## What you will do
A faithful copy of all the data below, please; leave no line out.

## Data extract
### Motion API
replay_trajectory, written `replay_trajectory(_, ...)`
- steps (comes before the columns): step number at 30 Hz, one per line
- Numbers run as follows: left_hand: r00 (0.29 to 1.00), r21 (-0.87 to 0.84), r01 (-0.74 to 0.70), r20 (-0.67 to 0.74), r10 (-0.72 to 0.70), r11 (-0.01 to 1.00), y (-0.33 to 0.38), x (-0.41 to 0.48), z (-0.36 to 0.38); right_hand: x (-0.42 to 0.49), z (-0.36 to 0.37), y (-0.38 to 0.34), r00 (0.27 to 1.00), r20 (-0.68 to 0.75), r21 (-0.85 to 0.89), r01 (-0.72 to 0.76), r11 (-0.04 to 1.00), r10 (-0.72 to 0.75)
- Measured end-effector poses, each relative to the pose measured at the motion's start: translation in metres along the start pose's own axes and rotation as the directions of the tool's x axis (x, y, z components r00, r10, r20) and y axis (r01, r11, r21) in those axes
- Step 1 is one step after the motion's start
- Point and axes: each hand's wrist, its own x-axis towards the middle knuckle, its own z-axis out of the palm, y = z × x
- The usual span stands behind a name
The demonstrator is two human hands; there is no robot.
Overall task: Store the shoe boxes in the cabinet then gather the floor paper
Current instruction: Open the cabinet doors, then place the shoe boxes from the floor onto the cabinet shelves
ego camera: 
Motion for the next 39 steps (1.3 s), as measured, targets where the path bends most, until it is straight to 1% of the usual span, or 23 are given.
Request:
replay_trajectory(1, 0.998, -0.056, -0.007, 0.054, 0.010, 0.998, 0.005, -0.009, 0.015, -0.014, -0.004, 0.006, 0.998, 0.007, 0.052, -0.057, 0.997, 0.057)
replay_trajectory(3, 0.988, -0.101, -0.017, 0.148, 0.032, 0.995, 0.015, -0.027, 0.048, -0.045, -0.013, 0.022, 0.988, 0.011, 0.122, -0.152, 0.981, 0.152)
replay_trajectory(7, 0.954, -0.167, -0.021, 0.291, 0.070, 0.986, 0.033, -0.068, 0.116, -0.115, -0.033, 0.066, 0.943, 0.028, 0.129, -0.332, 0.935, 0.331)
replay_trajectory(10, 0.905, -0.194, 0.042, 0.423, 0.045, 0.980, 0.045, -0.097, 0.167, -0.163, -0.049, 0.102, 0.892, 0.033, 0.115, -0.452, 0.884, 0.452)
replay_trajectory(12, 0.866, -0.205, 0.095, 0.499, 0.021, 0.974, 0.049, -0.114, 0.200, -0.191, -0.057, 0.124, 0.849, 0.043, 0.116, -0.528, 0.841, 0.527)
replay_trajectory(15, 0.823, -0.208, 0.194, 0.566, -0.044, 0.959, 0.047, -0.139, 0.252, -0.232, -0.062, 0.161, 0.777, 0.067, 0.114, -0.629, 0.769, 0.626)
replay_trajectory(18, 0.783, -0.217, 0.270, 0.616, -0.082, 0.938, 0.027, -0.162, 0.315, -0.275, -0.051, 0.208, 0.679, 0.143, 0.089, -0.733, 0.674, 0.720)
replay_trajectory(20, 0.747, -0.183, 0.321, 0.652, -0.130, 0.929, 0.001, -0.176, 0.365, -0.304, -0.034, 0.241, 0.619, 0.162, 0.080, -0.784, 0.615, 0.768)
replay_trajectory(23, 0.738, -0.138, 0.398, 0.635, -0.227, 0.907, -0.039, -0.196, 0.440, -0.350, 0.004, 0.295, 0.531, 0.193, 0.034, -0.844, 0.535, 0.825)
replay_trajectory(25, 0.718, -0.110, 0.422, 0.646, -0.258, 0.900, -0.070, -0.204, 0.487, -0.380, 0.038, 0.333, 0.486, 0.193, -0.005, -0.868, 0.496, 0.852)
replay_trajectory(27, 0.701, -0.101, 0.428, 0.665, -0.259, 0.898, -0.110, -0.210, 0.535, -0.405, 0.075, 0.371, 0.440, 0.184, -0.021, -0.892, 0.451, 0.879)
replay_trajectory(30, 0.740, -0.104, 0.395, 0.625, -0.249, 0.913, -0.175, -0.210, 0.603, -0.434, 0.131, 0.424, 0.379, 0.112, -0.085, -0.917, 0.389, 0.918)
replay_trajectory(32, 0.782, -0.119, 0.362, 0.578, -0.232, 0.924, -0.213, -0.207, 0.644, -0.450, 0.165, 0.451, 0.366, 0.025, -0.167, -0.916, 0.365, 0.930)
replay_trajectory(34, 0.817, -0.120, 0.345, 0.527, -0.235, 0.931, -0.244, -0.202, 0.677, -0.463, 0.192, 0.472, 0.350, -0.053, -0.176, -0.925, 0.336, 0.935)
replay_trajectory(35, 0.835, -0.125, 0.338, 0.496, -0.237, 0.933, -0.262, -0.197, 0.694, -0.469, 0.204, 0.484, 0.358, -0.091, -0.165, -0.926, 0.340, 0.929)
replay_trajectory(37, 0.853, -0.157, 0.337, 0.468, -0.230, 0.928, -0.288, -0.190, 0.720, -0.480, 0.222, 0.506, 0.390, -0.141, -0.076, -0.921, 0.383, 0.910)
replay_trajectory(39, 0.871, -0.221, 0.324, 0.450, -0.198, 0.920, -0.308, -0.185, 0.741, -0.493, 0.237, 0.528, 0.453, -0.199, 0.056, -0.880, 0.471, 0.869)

## Result of this task
### Motion API
replay_trajectory, written `replay_trajectory(_, ...)`
- steps (comes before the columns): step number at 30 Hz, one per line
- Numbers run as follows: left_hand: r00 (0.29 to 1.00), r21 (-0.87 to 0.84), r01 (-0.74 to 0.70), r20 (-0.67 to 0.74), r10 (-0.72 to 0.70), r11 (-0.01 to 1.00), y (-0.33 to 0.38), x (-0.41 to 0.48), z (-0.36 to 0.38); right_hand: x (-0.42 to 0.49), z (-0.36 to 0.37), y (-0.38 to 0.34), r00 (0.27 to 1.00), r20 (-0.68 to 0.75), r21 (-0.85 to 0.89), r01 (-0.72 to 0.76), r11 (-0.04 to 1.00), r10 (-0.72 to 0.75)
- Measured end-effector poses, each relative to the pose measured at the motion's start: translation in metres along the start pose's own axes and rotation as the directions of the tool's x axis (x, y, z components r00, r10, r20) and y axis (r01, r11, r21) in those axes
- Step 1 is one step after the motion's start
- Point and axes: each hand's wrist, its own x-axis towards the middle knuckle, its own z-axis out of the palm, y = z × x
- The usual span stands behind a name
The demonstrator is two human hands; there is no robot.
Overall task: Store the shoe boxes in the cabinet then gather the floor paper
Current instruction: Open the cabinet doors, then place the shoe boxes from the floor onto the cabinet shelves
ego camera: 
Motion for the next 39 steps (1.3 s), as measured, targets where the path bends most, until it is straight to 1% of the usual span, or 23 are given.
Request:
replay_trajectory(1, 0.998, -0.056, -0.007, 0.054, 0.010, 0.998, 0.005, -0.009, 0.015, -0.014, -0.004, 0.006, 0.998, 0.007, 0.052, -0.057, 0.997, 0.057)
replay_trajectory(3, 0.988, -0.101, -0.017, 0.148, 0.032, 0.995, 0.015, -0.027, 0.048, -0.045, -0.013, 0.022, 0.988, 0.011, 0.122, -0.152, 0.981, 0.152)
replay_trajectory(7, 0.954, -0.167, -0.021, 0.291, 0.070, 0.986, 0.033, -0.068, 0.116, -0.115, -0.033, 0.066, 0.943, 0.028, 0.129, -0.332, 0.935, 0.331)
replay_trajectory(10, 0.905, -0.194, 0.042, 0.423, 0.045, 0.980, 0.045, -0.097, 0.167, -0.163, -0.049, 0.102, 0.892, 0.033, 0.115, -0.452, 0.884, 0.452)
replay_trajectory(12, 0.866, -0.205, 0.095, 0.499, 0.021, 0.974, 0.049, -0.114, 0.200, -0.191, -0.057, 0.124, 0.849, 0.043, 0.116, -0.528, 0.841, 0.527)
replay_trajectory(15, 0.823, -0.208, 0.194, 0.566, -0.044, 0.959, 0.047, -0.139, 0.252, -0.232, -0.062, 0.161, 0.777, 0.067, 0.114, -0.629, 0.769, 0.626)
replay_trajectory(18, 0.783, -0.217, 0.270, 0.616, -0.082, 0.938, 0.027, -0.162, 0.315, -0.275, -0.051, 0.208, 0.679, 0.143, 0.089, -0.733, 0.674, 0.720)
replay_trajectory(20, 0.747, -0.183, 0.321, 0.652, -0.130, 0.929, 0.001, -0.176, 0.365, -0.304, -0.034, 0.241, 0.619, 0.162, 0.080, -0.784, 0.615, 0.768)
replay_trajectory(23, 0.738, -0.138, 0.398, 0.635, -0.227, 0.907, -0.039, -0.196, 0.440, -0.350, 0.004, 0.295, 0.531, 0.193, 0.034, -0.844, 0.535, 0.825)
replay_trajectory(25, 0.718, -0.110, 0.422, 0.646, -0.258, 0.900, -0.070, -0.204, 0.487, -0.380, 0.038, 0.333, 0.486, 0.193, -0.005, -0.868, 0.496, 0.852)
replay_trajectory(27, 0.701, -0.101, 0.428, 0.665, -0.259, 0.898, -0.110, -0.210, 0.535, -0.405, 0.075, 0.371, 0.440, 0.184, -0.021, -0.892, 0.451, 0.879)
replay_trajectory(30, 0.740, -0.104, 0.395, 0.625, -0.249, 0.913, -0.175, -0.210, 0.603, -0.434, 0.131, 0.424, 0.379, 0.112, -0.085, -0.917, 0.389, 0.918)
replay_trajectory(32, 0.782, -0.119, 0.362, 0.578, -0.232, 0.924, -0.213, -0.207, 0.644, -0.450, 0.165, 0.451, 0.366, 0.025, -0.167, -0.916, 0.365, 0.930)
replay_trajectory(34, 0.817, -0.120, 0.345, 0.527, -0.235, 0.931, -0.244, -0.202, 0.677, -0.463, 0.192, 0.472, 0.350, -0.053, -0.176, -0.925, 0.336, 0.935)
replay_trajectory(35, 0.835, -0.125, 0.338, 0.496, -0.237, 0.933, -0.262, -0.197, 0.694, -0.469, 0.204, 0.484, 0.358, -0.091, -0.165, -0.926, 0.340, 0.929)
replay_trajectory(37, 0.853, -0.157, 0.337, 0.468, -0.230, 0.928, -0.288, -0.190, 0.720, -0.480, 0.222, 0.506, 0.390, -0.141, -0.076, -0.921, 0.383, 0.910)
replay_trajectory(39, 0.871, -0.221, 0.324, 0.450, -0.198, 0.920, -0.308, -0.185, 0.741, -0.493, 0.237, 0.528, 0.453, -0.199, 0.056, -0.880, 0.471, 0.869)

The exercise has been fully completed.